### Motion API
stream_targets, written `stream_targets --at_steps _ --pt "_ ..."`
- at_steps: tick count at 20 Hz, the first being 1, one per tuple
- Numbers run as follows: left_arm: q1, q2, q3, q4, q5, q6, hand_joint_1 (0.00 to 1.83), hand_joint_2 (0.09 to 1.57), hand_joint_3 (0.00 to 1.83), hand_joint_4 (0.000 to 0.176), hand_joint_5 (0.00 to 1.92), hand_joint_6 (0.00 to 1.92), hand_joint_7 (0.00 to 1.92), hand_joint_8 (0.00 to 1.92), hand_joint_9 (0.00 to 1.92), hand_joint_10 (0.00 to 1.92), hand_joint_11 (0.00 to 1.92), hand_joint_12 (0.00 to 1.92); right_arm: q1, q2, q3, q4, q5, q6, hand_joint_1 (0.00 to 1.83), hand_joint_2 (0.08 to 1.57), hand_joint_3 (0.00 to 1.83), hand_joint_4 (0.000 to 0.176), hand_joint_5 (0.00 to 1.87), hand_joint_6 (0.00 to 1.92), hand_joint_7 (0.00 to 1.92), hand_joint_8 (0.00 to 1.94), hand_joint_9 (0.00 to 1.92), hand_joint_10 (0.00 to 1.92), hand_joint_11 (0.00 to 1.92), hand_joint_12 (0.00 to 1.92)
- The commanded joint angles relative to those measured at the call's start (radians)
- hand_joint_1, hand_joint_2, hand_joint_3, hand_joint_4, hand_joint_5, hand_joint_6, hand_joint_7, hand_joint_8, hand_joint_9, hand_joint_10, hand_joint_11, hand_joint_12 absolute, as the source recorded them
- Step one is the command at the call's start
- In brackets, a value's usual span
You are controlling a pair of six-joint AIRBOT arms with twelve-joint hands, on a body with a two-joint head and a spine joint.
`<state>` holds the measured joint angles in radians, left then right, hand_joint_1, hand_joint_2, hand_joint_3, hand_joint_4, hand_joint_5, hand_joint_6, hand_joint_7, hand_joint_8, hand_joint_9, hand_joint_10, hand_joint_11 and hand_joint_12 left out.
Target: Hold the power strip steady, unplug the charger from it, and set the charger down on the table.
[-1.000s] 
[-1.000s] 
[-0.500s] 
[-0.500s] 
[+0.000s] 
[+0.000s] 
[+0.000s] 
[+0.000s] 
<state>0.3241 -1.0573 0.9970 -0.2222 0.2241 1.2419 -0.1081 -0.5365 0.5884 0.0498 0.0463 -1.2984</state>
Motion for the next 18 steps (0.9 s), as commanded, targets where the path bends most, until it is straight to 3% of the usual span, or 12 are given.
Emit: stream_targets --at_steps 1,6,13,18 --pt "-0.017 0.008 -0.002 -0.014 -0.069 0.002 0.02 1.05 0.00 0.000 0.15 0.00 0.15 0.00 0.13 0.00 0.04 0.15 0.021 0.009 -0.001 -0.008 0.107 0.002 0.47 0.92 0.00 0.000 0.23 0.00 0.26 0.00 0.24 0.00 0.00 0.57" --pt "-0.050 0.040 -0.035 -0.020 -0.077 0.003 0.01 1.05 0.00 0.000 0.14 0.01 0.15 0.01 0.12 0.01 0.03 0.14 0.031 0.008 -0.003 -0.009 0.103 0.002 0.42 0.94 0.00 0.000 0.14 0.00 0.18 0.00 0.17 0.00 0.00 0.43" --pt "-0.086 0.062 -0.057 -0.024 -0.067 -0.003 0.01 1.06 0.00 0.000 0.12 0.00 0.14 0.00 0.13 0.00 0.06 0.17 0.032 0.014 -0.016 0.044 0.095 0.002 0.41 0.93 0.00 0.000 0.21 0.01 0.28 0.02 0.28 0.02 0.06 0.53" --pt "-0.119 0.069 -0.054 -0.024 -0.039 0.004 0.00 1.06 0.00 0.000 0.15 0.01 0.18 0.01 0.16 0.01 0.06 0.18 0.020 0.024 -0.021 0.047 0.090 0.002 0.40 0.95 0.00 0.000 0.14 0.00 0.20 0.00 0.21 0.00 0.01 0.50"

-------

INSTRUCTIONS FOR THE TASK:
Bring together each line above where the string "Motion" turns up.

REPLY:
### Motion API
Motion for the next 18 steps (0.9 s), as commanded, targets where the path bends most, until it is straight to 3% of the usual span, or 12 are given.

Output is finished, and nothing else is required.